> _EXERCISE AIM_
Please give again, exactly and in full, each line from the one holding "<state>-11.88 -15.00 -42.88" to the end of the listing.

> _PROVIDED DATA_
==========
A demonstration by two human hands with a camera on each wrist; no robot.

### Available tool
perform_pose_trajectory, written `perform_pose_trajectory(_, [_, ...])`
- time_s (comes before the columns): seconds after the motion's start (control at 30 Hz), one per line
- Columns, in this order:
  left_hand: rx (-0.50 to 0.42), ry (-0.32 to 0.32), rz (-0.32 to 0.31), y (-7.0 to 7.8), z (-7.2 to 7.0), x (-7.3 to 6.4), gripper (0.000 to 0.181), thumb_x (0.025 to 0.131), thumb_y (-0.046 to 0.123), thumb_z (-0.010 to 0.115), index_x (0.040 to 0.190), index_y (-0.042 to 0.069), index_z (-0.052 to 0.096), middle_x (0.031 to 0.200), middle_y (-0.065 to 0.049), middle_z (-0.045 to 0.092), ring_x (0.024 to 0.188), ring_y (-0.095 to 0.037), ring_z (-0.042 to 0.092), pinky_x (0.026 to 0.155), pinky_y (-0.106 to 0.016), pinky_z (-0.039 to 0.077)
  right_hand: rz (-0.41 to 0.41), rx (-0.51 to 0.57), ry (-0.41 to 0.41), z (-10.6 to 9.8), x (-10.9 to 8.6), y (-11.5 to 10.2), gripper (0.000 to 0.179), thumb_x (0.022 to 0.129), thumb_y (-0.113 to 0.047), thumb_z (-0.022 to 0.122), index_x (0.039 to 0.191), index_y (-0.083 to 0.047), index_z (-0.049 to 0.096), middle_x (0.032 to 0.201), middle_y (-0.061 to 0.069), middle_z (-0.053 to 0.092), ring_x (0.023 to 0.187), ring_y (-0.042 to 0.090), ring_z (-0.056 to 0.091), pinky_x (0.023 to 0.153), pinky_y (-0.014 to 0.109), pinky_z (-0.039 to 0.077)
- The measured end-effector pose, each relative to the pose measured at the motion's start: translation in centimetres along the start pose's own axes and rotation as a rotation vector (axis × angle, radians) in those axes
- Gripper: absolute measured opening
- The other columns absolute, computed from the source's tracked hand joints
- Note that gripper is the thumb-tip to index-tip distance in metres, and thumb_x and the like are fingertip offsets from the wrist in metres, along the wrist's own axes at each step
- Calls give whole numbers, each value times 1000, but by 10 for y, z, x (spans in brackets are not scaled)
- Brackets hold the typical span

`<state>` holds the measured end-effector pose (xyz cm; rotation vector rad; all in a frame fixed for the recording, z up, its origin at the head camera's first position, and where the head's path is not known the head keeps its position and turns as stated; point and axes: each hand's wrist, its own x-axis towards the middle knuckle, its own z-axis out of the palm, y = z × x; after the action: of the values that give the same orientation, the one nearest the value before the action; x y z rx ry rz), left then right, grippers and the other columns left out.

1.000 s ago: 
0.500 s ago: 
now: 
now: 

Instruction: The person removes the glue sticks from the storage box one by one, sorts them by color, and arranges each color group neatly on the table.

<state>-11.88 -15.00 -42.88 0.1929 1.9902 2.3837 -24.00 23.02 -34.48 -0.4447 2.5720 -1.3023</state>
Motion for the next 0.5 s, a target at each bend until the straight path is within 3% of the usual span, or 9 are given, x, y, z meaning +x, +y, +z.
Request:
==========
> _RESPONSE TO THE EXERCISE_
<state>-11.88 -15.00 -42.88 0.1929 1.9902 2.3837 -24.00 23.02 -34.48 -0.4447 2.5720 -1.3023</state>
Motion for the next 0.5 s, a target at each bend until the straight path is within 3% of the usual span, or 9 are given, x, y, z meaning +x, +y, +z.
Request:

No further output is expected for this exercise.